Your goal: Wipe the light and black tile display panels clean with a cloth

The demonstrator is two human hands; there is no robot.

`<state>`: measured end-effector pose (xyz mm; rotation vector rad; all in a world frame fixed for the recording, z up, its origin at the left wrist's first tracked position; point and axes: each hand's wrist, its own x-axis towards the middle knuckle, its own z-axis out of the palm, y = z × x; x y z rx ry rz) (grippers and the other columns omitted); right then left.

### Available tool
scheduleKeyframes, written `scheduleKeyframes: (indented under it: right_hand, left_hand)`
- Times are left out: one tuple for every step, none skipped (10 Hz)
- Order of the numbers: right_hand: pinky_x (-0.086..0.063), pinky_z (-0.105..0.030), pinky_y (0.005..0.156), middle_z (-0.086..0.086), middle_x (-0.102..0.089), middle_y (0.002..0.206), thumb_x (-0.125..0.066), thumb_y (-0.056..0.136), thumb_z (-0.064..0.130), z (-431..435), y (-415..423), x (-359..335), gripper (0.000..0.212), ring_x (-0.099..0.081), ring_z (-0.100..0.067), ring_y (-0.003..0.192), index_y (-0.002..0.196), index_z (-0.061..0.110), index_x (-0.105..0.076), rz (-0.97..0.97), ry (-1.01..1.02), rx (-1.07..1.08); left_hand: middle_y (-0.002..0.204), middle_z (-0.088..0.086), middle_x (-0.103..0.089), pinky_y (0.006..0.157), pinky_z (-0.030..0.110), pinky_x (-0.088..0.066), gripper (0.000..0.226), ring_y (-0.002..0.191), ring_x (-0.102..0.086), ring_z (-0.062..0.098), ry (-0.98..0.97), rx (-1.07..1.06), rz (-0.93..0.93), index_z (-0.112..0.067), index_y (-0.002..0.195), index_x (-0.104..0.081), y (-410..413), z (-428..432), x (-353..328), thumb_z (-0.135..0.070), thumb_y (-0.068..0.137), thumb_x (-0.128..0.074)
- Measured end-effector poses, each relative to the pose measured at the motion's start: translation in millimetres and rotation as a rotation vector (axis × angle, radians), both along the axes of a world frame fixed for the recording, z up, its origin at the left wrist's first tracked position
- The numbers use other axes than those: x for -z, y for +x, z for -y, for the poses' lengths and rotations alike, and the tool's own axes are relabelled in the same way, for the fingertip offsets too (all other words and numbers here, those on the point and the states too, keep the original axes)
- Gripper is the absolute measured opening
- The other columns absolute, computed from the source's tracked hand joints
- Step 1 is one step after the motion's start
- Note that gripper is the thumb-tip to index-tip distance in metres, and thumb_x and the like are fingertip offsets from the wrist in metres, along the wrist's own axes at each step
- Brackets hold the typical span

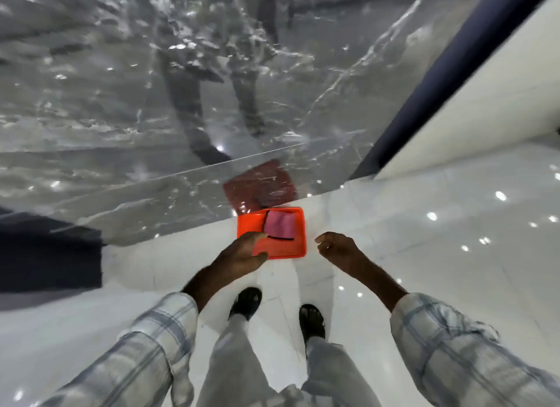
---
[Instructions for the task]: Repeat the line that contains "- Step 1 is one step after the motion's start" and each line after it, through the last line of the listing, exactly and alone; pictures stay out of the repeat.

[Result of this exercise]:
- Step 1 is one step after the motion's start
- Note that gripper is the thumb-tip to index-tip distance in metres, and thumb_x and the like are fingertip offsets from the wrist in metres, along the wrist's own axes at each step
- Brackets hold the typical span

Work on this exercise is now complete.